I'm glad to have returned.

3 Comments:

Anonymous Anonymous said...

I think it's pretty lyrical! And insightful.

I had a poetry prof at GWU in a summer course back in 1976, David McAleavey, who wrote a book called The Forty Days. (I just checked, out of curiosity, to see if it's still around, and it's available on Amazon).

I remember being interested, but not quite knowing what to make of it, when he told us he woke up one morning and realized with certainty that he was going to write a poem a day for the next forty days.

With the same number of lines, stanzas each day.

And (obviously, since the book exists) -- he did.

It's what came to my mind, reminded me of your deciding to write an entry every day -- but poetry every day, as a device for a book, seems more doable than a blog commitment because of the fitting-into-one's-life nature of blogs, as you say.

To me it's bloggily nice to know the bloggers I read have days where they fix the furnace instead of blogging! - it kind of gives human spacing --did your work on the furnace, by the way, relate to the gas smell you'd blogged about a while back?!

5:06 PM  
Anonymous Anonymous said...

I feel so glad you returned, prodigal brooder.

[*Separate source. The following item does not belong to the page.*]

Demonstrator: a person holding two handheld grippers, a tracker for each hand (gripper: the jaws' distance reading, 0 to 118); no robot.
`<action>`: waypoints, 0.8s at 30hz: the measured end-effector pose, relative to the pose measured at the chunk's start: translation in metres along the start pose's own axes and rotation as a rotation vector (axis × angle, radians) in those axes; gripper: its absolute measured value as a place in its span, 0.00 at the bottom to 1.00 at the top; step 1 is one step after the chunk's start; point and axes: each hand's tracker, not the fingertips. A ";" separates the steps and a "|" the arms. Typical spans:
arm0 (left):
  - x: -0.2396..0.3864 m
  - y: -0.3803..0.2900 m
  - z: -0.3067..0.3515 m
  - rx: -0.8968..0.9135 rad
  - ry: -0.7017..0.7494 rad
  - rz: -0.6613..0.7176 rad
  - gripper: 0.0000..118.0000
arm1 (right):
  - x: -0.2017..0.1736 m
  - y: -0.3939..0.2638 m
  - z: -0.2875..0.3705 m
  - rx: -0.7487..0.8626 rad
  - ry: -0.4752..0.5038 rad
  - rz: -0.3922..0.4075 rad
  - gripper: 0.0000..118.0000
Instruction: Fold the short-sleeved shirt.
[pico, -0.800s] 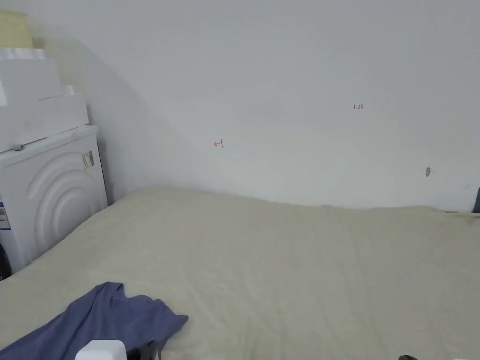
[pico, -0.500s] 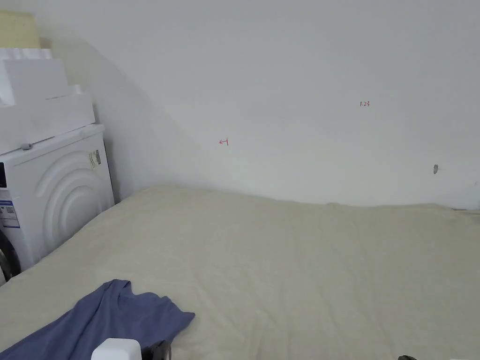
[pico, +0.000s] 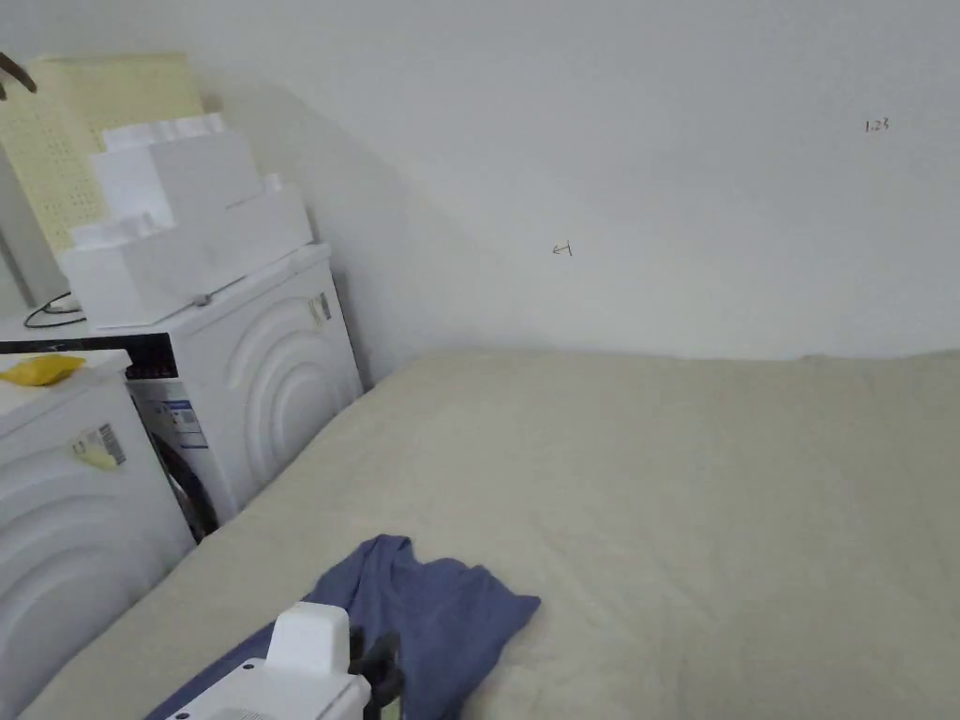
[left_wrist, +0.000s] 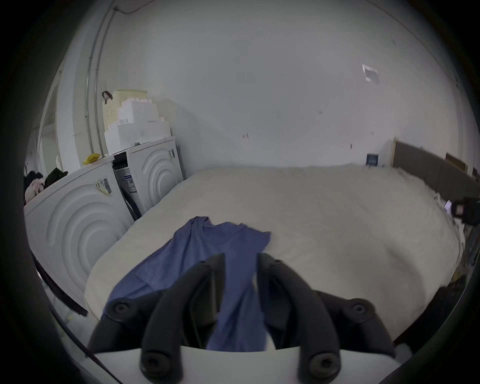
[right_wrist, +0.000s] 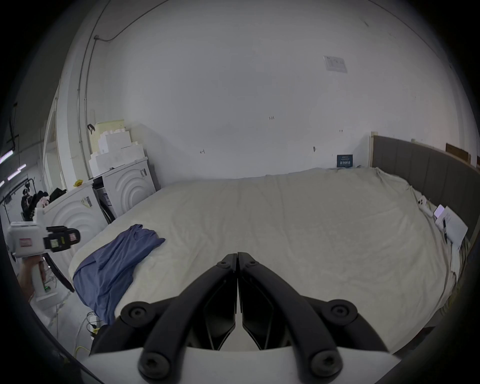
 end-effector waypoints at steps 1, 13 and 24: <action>-0.005 0.000 -0.012 -0.020 0.011 -0.030 0.34 | -0.001 -0.001 -0.001 -0.003 -0.001 -0.002 0.00; -0.038 -0.006 -0.173 -0.356 -0.065 -0.074 0.76 | 0.006 -0.017 -0.032 -0.115 -0.037 -0.034 0.00; -0.059 -0.029 -0.247 -0.458 -0.060 0.051 0.86 | 0.013 -0.027 -0.057 -0.220 -0.066 -0.045 0.00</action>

I won't be adding comments very often if at all on future posts, I've gotten too much into posting on blogs and neglecting my reallife! - but will be reading --

-- and learning. I, still, feel so incredibly grateful having been introduced to Birches here; suddenly it introduced me to all of Frost's poetry, in a sense... a sudden slant of clarity on how he reveals meaning, his very understated technique, that I had not grasped in other poems of his -- not sure how I missed it before.

I'm still amazed by that, and how you patiently posted back and forth through my discovery

always thanks, k

4:46 AM  
Blogger Les said...

Karen:

I'm glad you're enjoying the site. More posts soon--I've been focusing on jumpstarting my writing career (such as it is) lately.